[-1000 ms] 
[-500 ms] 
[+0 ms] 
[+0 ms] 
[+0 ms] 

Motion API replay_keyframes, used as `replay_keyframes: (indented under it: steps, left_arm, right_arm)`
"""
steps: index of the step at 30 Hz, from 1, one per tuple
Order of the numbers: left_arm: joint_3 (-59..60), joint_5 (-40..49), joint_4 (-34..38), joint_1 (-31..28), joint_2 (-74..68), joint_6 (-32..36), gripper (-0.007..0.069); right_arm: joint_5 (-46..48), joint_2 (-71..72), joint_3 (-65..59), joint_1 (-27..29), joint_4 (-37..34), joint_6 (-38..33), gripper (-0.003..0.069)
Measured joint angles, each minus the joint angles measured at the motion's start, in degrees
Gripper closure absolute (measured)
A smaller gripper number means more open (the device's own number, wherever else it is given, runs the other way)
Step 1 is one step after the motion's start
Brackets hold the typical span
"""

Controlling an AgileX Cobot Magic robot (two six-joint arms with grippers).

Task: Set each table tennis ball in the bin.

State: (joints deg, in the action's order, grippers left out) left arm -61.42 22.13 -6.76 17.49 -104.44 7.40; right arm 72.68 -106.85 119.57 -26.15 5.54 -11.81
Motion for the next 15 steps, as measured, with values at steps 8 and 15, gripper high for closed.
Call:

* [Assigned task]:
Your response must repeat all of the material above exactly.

* [Result of the task]:
[-1000 ms] 
[-500 ms] 
[+0 ms] 
[+0 ms] 
[+0 ms] 

Motion API replay_keyframes, used as `replay_keyframes: (indented under it: steps, left_arm, right_arm)`
"""
steps: index of the step at 30 Hz, from 1, one per tuple
Order of the numbers: left_arm: joint_3 (-59..60), joint_5 (-40..49), joint_4 (-34..38), joint_1 (-31..28), joint_2 (-74..68), joint_6 (-32..36), gripper (-0.007..0.069); right_arm: joint_5 (-46..48), joint_2 (-71..72), joint_3 (-65..59), joint_1 (-27..29), joint_4 (-37..34), joint_6 (-38..33), gripper (-0.003..0.069)
Measured joint angles, each minus the joint angles measured at the motion's start, in degrees
Gripper closure absolute (measured)
A smaller gripper number means more open (the device's own number, wherever else it is given, runs the other way)
Step 1 is one step after the motion's start
Brackets hold the typical span
"""

Controlling an AgileX Cobot Magic robot (two six-joint arms with grippers).

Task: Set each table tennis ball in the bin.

State: (joints deg, in the action's order, grippers left out) left arm -61.42 22.13 -6.76 17.49 -104.44 7.40; right arm 72.68 -106.85 119.57 -26.15 5.54 -11.81
Motion for the next 15 steps, as measured, with values at steps 8 and 15, gripper high for closed.
Call:

No additional output will be given.